John had to be pretty comfortable with whom God called him to be. We don’t know how old his parents were when they passed; whether he was left alone young or whether they were still alive when he went to the wilderness to prepare for his ministry. Can you imagine, though, the pressure? He was a miracle baby too–perhaps not the miracle that Jesus’ virgin birth was, but a tangible miracle nonetheless. There was no denying the unlikelihood of his birth, so he probably had a whole village doting on him, celebrating the fact that his parents didn’t die childless. His dad, a priest, was surely pleased at the thought of a son to follow in his footsteps; and yet, this would not be the role John would play.  This gifted orator, who no doubt could’ve risen in ranks in the temple, chose the temple of open air and sand in which to preach.  Was there criticism? Did Zechariah and Elizabeth have to explain why their wonderful boy was not becoming a success, a protege to his priestly father? A good young husband and father of many children?  Did John have to shy away from the constant naggings of the well-meaning neighborhood mothers of “a real nice Jewish girl who would make you such a good wife?”

I wonder. And I wonder if some of the things which aren’t written are what caused Jesus to say of John that there was none greater. I wonder if Jesus watched and took note of John deliberately diminishing his own successes and opportunities just so that cousin Jesus could move to the forefront. I wonder about that emotional encounter when, in the river of baptism, John preferred that Jesus baptize HIM instead. Were there nostalgic tears blinked back as this great exchange took place? Would they both go their separate ways after that baptism, full of greater love and appreciation for one another? Isn’t it wonderful to know that Jesus not only impacted the lives of others, He allowed others to impact HIM?  Clearly they loved and respected one another deeply; and yet, John knew that Jesus was different.  Jesus was Divine.  He had a mission that was just beginning as John’s was coming to its climax.  John was blown away by the magnitude of Who his cousin really was; and he would tell others that the One was coming Whose shoes he wasn’t worthy to buckle.

I really have no idea where all this is going…except it’s been on my heart today and I couldn’t wait to sit down and share it with you.  I’m not trying to elevate John the Baptist above the man that he was–but to show you that God can trust someone who’s learned to push self-promotion off the burner.  When you are willing to lay down every semblance of personal success, goals, gain, respect, and approval of man at the feet of Jesus, you are showing yourself to be a worthy vessel to contain the very things you lay down: because you will not allow them or yourself to be exalted above the God Who’s given you those things to steward!  And here, finally, is my point.

You have a destiny that is too incredible to build merely upon what the world views as your strengths. Oh, that seems like the perfect way to get where you’re going: to be on top of the game and to outdo everyone around you. If you’re the competitive type, it feels especially good to go around your opponents on the inside track!
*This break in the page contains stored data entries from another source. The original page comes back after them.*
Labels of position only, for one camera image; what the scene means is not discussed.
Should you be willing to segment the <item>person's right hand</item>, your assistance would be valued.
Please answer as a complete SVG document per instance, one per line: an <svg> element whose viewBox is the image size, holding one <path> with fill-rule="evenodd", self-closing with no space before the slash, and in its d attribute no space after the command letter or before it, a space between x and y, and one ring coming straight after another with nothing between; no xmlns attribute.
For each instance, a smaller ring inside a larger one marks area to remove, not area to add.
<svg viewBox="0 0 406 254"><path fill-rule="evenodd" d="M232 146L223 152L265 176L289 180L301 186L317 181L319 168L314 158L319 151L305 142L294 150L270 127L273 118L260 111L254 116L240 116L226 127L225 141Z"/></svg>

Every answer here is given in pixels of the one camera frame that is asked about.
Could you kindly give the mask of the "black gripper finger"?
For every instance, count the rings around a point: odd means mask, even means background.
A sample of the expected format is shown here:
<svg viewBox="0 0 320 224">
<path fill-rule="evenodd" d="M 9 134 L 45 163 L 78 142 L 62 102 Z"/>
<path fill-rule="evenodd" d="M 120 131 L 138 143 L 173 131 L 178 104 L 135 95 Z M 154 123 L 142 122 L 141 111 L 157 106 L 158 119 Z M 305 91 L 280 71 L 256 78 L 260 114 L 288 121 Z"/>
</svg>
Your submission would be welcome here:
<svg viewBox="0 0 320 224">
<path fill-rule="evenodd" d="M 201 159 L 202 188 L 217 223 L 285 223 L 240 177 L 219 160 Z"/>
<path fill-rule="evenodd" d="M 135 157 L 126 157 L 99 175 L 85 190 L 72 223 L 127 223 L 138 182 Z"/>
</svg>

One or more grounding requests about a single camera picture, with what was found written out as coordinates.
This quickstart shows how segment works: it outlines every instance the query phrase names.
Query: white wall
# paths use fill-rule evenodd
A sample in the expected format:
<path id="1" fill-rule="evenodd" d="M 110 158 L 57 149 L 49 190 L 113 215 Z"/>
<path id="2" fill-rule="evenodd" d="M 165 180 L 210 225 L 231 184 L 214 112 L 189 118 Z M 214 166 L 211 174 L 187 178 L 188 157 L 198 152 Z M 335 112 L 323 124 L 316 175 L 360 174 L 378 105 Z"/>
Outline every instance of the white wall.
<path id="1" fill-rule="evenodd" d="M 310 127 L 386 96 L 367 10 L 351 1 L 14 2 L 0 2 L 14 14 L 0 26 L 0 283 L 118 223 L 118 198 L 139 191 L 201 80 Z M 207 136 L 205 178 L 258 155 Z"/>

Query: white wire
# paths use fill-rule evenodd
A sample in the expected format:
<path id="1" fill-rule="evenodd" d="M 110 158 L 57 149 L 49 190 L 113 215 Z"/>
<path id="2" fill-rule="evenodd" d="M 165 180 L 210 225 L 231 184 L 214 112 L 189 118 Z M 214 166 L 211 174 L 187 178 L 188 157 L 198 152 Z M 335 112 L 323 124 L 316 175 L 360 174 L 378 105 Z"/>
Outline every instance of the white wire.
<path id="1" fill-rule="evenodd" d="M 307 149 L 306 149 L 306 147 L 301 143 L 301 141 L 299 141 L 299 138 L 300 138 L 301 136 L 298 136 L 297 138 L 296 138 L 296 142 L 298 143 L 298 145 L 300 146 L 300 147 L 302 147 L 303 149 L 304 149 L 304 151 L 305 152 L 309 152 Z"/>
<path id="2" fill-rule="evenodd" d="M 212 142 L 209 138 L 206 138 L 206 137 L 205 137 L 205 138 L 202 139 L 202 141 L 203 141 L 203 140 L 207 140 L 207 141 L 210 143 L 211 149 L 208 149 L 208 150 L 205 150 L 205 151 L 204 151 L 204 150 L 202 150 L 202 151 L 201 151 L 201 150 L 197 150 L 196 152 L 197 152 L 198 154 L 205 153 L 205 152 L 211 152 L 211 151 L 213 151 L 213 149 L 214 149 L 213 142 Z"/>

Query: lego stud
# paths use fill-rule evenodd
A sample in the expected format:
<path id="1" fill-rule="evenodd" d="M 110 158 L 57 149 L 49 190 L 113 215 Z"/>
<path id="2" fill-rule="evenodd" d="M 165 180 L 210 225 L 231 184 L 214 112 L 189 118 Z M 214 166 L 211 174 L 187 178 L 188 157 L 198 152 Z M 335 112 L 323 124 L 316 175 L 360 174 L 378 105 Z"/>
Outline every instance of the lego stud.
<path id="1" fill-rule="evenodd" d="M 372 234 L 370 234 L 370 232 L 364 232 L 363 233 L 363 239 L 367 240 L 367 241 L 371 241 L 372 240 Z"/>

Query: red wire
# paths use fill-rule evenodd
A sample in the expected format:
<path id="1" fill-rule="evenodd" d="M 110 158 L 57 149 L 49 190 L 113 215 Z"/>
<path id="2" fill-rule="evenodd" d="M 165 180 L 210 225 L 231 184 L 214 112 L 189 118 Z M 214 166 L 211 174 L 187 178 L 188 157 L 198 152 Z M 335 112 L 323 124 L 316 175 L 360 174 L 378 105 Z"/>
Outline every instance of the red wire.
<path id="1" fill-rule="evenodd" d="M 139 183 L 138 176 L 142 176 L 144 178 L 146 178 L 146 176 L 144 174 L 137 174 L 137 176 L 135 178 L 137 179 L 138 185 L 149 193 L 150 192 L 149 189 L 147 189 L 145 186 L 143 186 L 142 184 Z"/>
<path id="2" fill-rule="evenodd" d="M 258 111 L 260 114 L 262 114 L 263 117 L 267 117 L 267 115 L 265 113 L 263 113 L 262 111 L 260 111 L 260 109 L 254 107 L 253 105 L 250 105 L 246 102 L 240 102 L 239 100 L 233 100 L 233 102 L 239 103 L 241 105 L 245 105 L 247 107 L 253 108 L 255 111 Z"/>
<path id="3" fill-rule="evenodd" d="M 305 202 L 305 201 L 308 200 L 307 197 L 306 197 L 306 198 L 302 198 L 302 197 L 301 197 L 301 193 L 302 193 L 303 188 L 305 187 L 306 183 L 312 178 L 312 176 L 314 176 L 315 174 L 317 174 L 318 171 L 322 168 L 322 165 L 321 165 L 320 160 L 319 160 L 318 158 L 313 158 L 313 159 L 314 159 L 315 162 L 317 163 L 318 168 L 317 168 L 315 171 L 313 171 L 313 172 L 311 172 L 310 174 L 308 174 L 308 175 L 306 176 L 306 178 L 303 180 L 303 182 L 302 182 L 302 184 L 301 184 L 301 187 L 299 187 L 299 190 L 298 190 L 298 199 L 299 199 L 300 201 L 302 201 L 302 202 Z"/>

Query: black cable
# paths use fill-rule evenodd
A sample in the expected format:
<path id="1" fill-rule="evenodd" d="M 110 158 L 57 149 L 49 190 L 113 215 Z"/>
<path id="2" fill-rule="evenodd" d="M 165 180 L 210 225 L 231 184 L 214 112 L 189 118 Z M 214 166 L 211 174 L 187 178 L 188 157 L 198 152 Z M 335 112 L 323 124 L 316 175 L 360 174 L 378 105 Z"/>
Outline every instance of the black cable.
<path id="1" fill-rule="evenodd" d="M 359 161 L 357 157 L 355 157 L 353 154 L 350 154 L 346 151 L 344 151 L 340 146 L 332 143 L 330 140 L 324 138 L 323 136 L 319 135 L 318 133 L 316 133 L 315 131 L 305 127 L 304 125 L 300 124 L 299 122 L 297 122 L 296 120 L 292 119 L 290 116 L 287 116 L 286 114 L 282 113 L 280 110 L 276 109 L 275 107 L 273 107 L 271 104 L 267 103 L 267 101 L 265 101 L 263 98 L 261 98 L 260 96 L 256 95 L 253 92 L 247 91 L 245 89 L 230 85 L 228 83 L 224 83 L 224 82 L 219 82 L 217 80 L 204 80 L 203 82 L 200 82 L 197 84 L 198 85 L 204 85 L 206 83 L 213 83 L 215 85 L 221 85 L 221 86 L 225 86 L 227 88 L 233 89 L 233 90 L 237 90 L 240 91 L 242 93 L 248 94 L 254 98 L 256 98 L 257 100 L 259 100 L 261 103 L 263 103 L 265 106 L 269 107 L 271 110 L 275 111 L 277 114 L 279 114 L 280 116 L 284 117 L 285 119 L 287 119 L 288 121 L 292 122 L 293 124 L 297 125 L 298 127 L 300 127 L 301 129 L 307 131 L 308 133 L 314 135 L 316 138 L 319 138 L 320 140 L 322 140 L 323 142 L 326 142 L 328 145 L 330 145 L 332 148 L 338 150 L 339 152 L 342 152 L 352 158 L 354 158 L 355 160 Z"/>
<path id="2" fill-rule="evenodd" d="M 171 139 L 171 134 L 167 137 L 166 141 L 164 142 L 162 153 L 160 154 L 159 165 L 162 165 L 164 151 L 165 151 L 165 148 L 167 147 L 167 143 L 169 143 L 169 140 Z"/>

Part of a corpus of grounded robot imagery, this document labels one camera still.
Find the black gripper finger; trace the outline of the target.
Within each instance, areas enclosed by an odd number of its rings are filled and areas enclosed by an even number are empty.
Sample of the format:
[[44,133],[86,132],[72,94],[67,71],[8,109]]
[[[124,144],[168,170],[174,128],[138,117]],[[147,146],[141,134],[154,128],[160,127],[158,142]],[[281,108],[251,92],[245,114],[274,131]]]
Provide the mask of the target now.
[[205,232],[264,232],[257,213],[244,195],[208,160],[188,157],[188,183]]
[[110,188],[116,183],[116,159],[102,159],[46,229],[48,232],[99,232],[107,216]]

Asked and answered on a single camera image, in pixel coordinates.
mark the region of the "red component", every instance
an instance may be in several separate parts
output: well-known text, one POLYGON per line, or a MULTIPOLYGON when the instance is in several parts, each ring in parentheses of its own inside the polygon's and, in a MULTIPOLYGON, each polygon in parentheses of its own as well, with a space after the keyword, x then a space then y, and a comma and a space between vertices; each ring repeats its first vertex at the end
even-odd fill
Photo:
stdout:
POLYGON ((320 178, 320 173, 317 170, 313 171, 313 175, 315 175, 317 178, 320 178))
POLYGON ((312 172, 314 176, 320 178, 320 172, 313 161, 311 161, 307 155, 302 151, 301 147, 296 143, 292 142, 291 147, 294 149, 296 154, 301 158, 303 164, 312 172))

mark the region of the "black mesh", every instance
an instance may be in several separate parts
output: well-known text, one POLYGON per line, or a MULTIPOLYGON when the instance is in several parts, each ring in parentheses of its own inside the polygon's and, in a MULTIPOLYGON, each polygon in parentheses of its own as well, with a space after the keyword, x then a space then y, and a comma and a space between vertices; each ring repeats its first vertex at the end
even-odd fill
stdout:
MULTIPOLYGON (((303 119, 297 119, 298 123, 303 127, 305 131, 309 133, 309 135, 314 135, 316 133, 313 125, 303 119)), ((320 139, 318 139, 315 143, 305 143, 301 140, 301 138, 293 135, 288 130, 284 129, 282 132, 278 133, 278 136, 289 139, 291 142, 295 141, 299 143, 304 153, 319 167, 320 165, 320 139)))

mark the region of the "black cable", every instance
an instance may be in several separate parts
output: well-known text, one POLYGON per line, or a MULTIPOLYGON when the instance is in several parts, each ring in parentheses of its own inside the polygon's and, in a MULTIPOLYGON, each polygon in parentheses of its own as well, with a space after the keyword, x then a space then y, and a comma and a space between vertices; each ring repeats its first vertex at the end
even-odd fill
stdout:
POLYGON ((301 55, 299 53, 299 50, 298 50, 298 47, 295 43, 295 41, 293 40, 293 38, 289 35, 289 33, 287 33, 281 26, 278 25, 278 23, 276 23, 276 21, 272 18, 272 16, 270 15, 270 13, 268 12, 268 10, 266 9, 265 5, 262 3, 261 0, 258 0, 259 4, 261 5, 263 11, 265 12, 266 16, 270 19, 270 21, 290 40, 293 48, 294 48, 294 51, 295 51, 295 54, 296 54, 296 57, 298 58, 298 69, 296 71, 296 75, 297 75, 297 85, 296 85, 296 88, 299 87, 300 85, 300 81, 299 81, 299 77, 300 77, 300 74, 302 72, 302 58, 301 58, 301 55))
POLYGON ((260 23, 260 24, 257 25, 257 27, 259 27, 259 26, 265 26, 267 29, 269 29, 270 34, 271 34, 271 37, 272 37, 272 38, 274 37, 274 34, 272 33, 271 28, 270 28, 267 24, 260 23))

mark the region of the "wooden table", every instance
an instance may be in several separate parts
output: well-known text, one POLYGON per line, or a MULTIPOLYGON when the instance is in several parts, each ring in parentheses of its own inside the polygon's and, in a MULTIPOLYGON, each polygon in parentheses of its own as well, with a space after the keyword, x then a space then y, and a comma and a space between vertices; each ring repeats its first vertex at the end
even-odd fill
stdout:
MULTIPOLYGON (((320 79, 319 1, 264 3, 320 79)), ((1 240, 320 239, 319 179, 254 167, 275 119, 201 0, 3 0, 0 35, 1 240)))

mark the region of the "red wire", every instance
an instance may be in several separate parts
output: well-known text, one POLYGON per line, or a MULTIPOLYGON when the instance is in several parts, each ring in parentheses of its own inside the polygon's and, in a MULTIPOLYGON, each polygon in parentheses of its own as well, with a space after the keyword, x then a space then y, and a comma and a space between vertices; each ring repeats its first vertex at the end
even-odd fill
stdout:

If God should so will for you, however, to become a different kind of great–like John, great in the kingdom by being as the least in the kingdom–could you set it all aside and be obedient to His will? If His will would elevate you to incredible heights just so that, as you were handed those trophies, you could cast them at His feet and say, “For Your glory, Lord?”  You may have everything going for you, and you may be the envy of others who wish they had your popularity, your looks, your brains, your boldness; but could there be something even more important than being the kind of successful that other men and women covet?

Father, help us to know who we are in You, like John the Baptist. Help us to desire Your will above any dreams and fantasies we may have about our future. Help us to think of ETERNAL future, not just the temporal future. May all that we do attract people to YOU and not to ourselves. May we take the time we are afforded in this one vapor life, and use it to win as many people to our Savior as possible. May we be God-inside, kingdom-minded, for the greater good.  May we decrease so that our Lord can increase, and may we count it all as loss!   For You. In Jesus’ name we pray, Amen.